Wednesday, December 7, 2011

I am an activity center

Have you seen these Fisher-Price commercials? Kind of makes you think the Geico robot daycare commercial is just a little less funny?

Don't get me wrong, Willow has toys and will have more as she gets older. Right now she has two wrist rattles and a small Waldorf style doll whose name, Bellbonnet, is pretty self explanatory. She also really enjoys one of my hankies with a knot tied in one corner. Daddy is making her a wooden egg rattle and wooden teething ring for Christmas (sssshhh...don't tell). We play on the floor and she reaches for these toys, occasionally grasping one and flailing wildly with it. She is even already able to entertain herself sometimes and spends ten or fifteen minutes on her back or side just staring at her hands, or the corner of the room or the flames of the fire. Most of the time, however, I am an activity center.

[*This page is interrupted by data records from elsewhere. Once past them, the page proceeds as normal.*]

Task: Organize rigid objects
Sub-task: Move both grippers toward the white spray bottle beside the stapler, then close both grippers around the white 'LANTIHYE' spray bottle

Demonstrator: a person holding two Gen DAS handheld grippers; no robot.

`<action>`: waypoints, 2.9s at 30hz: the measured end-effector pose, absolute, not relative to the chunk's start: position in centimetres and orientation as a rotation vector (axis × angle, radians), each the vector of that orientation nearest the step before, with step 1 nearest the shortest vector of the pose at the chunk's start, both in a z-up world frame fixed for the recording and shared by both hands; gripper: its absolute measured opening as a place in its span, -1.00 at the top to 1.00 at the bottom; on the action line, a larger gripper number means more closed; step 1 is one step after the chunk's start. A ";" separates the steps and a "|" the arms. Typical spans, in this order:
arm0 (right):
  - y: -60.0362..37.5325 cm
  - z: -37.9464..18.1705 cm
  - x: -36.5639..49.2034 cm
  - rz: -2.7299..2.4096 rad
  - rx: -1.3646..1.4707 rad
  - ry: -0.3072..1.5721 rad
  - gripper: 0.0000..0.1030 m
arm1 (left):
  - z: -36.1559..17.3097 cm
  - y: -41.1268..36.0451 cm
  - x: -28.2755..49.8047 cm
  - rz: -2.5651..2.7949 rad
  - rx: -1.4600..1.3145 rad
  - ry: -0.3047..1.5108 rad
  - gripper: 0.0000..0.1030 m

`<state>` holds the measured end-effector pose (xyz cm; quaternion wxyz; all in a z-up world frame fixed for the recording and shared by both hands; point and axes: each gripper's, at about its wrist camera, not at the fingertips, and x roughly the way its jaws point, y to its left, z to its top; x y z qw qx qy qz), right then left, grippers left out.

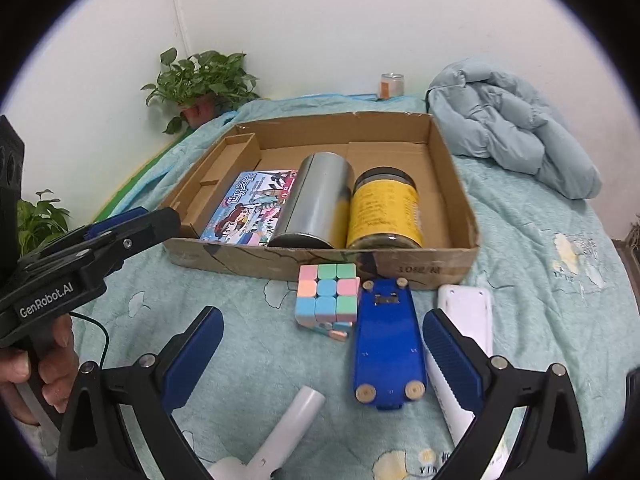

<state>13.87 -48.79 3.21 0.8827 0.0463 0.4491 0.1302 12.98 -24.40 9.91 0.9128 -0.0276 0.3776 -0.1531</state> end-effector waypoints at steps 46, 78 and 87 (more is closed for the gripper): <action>-53.0 -0.8 7.6 0.374 0.113 0.864 -0.94 | 2.7 -27.5 10.4 -0.369 -0.112 0.983 -0.99; -59.7 -7.3 8.0 0.259 0.142 1.248 0.07 | -2.4 -33.5 10.2 -0.700 -0.322 1.253 -0.83; -56.5 -7.7 4.6 0.373 0.283 1.363 0.06 | -4.0 -37.2 8.4 -0.832 -0.347 1.379 -0.65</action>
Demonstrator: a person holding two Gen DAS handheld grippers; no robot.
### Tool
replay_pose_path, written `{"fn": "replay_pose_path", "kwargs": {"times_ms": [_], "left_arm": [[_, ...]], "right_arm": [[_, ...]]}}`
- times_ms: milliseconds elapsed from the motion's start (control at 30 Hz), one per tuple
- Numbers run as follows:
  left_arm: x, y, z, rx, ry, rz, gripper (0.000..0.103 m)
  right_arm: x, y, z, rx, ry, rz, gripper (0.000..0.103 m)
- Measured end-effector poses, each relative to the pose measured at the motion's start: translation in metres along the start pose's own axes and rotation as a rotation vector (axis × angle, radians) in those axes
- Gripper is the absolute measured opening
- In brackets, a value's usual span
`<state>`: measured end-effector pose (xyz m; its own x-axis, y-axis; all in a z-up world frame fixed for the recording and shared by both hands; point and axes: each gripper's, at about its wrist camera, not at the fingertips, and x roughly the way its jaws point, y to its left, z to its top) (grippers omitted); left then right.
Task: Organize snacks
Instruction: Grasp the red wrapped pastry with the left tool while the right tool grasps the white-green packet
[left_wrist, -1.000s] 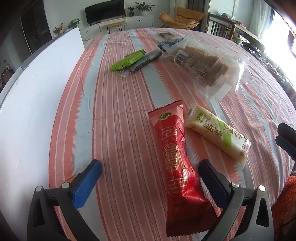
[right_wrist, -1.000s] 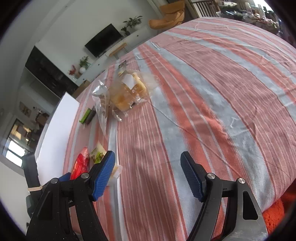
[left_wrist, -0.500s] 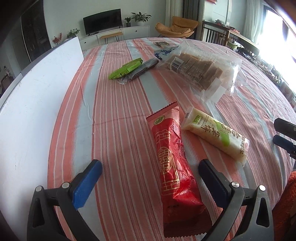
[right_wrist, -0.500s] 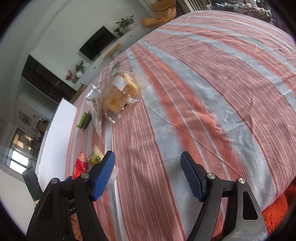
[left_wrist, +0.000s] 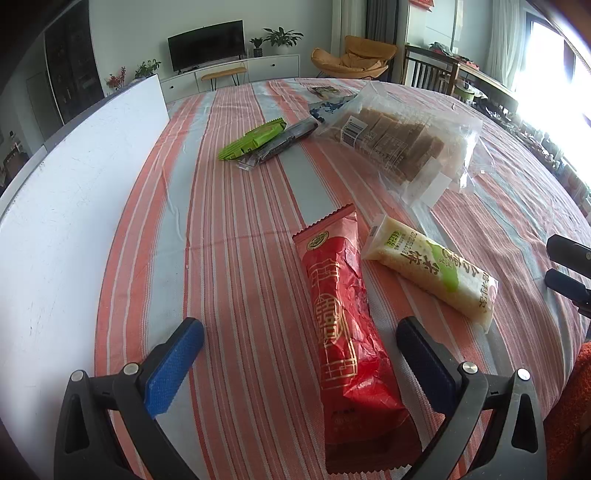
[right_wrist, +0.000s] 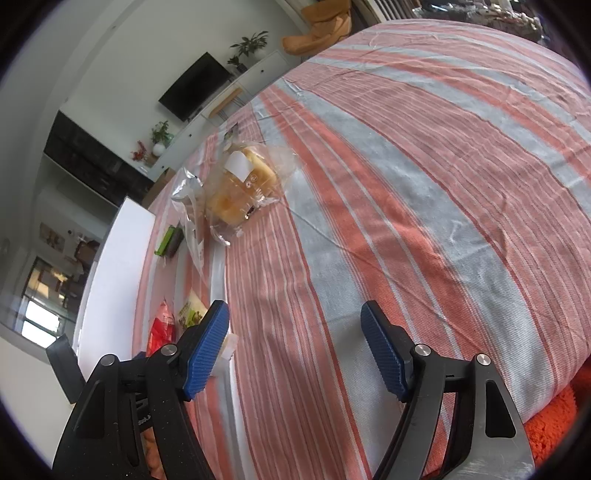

Parents really are the best activity centers and don't even require batteries. We can jiggle, swing and bounce. We sing an infinite ever-changing variety of songs and produce any number of other sound effects. Fisher-Price's tagline on their commercials is "How does your baby learn?" They then proceed to show some toy that the baby can imitate or that causes some response to the baby's action. Again, parents are extremely versatile in this way. When Willow "talks", I talk back. She plays at "scooting" by pressing her feet against Daddy's hands to propel herself up his chest. We laugh and she laughs back. Soon she'll learn to clap and wave bye bye and any number of other things by imitating what we do. I do occasionally wish that I could steal a little more time without my little cling-on. Cooking, dishes, and laundry do all take longer with her on my chest but she's getting priceless lessons in being a human and we've probably saved hundreds of dollars in baby gear.

I think what has really gotten my dander up is that it feels like toy companies are trying to undermine our worth as parents. "You can't possibly give your baby what it needs, let us sell it to you." And it always requires batteries. And it is always made of plastic which, if the company is lucky, will break even before baby number two arrives.

I'm not buying it. We are what our baby needs.